Caregiver Quality of Life When Persons Living with Dementia Spend Time in Healthcare Settings
Dictus, C; Seidenfeld, J; Zhang, W; McKenna, K; Boucher, N; Shepherd-Banigan, M; Hastings, S; Van Houtven, C
Published in: Innovation in Aging
Dementia significantly impacts the quality of life (QoL) of both persons living with dementia (PLWD) and their family caregivers. Efforts are underway to develop person-centered measures that reflect both PLWD and caregiver well-being.

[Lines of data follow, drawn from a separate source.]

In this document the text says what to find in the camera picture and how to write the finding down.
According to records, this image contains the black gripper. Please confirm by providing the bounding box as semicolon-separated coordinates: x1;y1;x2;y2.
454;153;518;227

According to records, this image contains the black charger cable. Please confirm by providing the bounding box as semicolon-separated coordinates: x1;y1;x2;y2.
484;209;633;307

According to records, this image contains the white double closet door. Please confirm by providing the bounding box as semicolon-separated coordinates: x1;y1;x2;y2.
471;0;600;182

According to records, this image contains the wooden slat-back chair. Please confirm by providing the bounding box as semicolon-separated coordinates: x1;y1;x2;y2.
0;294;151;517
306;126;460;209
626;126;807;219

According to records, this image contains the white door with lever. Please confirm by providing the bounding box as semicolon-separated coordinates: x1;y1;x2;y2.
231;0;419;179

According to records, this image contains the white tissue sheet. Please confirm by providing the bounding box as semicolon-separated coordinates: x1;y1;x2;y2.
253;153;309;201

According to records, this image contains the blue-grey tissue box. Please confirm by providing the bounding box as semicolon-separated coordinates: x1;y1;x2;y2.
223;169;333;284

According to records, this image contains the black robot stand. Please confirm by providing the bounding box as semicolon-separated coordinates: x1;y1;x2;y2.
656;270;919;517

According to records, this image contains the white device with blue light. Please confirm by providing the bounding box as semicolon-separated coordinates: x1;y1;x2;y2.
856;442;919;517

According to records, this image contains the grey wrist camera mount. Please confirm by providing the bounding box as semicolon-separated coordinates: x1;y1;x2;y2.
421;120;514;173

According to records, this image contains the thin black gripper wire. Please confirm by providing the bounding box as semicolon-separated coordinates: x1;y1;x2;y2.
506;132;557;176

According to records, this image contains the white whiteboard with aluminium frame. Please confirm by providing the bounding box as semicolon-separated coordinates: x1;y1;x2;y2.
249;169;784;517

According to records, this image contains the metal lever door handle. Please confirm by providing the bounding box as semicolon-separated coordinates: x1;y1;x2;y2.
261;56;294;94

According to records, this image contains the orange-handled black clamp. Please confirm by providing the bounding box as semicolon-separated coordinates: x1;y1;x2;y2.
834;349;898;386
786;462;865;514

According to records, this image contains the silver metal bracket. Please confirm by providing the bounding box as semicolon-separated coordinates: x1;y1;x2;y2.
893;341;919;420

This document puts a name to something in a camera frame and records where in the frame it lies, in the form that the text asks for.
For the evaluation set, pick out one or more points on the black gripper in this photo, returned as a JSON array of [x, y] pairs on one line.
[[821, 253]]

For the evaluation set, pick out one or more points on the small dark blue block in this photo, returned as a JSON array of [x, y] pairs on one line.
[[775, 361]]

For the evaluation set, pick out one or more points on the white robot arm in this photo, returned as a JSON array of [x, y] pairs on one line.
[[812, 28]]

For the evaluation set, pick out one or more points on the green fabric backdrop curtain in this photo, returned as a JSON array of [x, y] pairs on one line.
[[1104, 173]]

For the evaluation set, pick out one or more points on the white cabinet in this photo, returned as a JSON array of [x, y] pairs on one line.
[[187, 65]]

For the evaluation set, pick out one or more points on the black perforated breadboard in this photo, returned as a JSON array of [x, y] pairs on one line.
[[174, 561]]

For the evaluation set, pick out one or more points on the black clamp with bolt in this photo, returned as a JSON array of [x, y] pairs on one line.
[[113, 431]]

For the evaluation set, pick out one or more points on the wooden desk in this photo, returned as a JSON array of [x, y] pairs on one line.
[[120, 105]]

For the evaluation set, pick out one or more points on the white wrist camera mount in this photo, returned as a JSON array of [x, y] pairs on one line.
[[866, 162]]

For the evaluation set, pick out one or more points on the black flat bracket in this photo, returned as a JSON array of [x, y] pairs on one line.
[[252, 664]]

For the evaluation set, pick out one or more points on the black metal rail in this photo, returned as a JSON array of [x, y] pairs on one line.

Caregivers play a crucial role in helping PLWD remain at home, which is associated with higher PLWD QoL. However, recent research suggests that measuring PLWD home time (days spent at home versus facility-based care) does not fully reflect caregiver QoL. Understanding how PLWD time in different health care settings affects caregiver QoL is essential for developing meaningful, caregiver-centered measures. We interviewed 46 family caregivers (mean age 68 years, 70% female, 96% spouses) of PLWD with experiences in emergency, inpatient, outpatient, post-acute, and assisted living settings. Using a qualitative descriptive approach with directed content analysis, we identified key factors influencing caregiver QoL. These include caregiver financial/social resources, transportation, view of PLWD’s well-being during the stay, time spent staying with PLWD in the setting, as well as setting-specific elements such as the quality of care, communication with staff, physical environment, and access to specialists. Caregivers’ experiences were complex with positive and negative QoL impacts such as relief from worry, new stressors, improved sleep, exhaustion from driving back and forth, respite from caregiving, and frustration with new care tasks, such as managing insurance or care coordination. Findings highlight the need for refined caregiver QoL measures beyond home time. Understanding caregiver perspectives is vital to developing person-centered metrics that inform interventions and policies aimed at supporting both PLWD and their caregivers.